WHAT IS BEING ASKED → If a line in the listing carries the word "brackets", return a copy of that line.

INFORMATION SHOWN →
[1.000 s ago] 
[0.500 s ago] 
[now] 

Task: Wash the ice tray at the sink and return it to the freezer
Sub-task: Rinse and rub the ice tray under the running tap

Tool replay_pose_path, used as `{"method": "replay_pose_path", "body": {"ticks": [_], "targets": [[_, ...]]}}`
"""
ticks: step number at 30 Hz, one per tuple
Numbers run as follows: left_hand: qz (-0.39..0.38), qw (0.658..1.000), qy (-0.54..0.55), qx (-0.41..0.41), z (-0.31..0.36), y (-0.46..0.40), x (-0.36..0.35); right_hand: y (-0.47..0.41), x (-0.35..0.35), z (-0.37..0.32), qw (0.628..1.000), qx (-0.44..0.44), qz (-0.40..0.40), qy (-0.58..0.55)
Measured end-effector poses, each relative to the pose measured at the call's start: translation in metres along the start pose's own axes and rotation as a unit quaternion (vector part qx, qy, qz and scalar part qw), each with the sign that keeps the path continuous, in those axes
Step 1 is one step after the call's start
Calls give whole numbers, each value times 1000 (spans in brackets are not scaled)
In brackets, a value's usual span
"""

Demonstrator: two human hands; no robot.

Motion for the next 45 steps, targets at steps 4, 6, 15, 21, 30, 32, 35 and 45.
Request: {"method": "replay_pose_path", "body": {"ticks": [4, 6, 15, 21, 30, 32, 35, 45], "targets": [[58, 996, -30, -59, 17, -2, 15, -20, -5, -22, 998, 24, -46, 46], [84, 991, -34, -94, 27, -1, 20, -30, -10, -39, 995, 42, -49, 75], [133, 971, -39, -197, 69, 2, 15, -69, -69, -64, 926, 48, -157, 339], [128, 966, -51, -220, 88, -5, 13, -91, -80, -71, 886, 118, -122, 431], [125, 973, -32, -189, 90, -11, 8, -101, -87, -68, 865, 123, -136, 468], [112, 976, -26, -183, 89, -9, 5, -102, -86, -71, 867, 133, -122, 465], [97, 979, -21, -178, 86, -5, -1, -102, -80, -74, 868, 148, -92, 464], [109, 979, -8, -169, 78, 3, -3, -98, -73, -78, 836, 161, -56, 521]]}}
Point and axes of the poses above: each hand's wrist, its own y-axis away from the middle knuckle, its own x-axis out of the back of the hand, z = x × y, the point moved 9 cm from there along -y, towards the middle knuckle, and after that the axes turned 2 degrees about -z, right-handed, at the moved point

SOLUTION →
Calls give whole numbers, each value times 1000 (spans in brackets are not scaled)
In brackets, a value's usual span

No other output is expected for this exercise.